Beinsezii/lzlv-L2-70B-EXL2

Quantizations for lizpreciatior/lzlv_70b_fp16_hf in the EXL2 format

Quant	24G ctx	wikitext	pippa1k	wtppnr-test	ARMS
h6_b2.5	8k	6.20	5.92	7.91	3.76
h6_b2.4	6k	6.33	6.03	8.92	3.84
h6_b2.4 (LoneStriker)	8k	5.87	6.40	8.50	4.12

Information

All quantizations were measured and quantized using the appropriate files. These custom sets are a 1/3 1/3 1/3 mixture of wikitext2, pippa, and no robots (herein "wtppnr") each with sizes adjusted to the default exl2 measurement and quantization lengths @ 4k

The quantization was done with default settings, 4096 rows and an NTK alpha of 2.5

The measurement files and parquets are provided in the main branch so you can make your own quants at other bit depths without going through 2-3 hours of measuring

Analysis

Continuing my personal research from my ReMM 13B quant I decided to try out the wtppnr dataset on a 70b to see how it generalizes and oh boy was it painful.

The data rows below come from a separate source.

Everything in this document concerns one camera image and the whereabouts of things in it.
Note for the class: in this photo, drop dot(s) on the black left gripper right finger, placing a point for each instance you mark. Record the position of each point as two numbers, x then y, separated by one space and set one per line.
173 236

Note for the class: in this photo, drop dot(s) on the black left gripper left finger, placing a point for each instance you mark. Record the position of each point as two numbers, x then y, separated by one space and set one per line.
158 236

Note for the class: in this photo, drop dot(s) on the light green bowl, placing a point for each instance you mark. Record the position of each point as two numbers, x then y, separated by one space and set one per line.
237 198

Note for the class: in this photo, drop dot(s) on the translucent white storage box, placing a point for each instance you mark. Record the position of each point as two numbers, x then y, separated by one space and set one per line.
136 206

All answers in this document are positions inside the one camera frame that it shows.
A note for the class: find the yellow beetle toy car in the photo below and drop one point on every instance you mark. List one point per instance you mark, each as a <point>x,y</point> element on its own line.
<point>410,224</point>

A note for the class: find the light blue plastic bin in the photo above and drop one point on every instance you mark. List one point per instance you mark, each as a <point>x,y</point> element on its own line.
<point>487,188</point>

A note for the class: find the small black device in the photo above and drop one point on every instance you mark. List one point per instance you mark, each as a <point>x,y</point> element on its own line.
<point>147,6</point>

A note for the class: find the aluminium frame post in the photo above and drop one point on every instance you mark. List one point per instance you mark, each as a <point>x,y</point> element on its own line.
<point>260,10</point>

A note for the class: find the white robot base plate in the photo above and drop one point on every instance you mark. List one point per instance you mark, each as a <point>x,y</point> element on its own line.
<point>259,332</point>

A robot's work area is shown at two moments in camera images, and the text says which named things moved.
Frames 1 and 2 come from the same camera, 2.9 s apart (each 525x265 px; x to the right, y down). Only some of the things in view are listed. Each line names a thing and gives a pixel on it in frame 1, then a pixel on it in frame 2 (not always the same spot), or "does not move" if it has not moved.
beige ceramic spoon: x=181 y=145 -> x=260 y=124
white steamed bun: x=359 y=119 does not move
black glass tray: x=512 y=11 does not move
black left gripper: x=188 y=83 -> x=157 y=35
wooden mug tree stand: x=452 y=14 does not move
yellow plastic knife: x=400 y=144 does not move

To start, that took like 3 or 4 hours for the measure and quant combined on a 7900 XTX. Not doing that again.

Second, the difference was less than I'd hoped for. While my own chatlogs in ARMS showed that the model may work 10% better for me personally, it fell off hard in the great Wikitext equalizer which concerns me. Granted, I'm not too sure what LoneStriker used to calibrate this one, so it could be some wikitext overfit perhaps.

The ARMS measure is promising at the least, as other exl2 quants of various models that are clearly overfit on pippa 100% of the time perform worse on ARMS, but this quant doesn't seem to suffer the same fate.

I would like to see it re-done with other calibration sets but I also don't want to microwave my house or rent compute. Today was stormy and this computer running was enough to heat the entire floor without the main heat pump running.

Conclusions...?

Looks neat but I probably have to actually talk to it for a bit to see how it does. It has the highest ARMS and Pippa benches of any non L2/13B model I've benchmarked so far.

I also feel there's a general undertraining of 70B models. 13B has been trained to the point of no return so it's easy to just test random model orgy merges until one happens to work well, but the same can't be said for 70B or even 34B. When 70B finally has its MythoMax moment maybe I'll try making some more quantizations.